Go through the material under this sentence. Return every line holding "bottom".

-- Exercise data --
————————

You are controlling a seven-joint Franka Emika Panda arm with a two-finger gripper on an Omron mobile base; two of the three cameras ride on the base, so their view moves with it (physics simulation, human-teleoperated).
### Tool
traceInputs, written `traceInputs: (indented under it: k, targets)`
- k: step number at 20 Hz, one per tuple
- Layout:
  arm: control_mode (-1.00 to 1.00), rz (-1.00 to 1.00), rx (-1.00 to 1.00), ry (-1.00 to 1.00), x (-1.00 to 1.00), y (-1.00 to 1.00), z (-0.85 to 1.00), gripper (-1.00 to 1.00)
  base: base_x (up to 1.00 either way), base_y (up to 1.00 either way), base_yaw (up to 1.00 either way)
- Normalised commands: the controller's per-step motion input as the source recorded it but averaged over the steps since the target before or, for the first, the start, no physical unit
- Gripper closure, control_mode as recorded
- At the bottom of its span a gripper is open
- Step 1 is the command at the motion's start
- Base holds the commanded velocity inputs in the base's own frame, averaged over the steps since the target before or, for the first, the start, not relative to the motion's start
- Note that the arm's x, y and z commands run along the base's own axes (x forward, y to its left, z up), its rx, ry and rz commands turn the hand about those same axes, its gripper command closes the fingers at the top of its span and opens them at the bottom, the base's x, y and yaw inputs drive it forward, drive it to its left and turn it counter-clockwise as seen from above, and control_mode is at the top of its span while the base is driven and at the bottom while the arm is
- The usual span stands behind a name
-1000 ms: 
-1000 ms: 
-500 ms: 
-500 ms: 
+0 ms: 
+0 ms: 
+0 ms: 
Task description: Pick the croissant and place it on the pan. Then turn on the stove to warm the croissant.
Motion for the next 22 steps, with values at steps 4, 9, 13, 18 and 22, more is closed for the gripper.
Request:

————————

-- Completed task --
- At the bottom of its span a gripper is open
- Note that the arm's x, y and z commands run along the base's own axes (x forward, y to its left, z up), its rx, ry and rz commands turn the hand about those same axes, its gripper command closes the fingers at the top of its span and opens them at the bottom, the base's x, y and yaw inputs drive it forward, drive it to its left and turn it counter-clockwise as seen from above, and control_mode is at the top of its span while the base is driven and at the bottom while the arm is

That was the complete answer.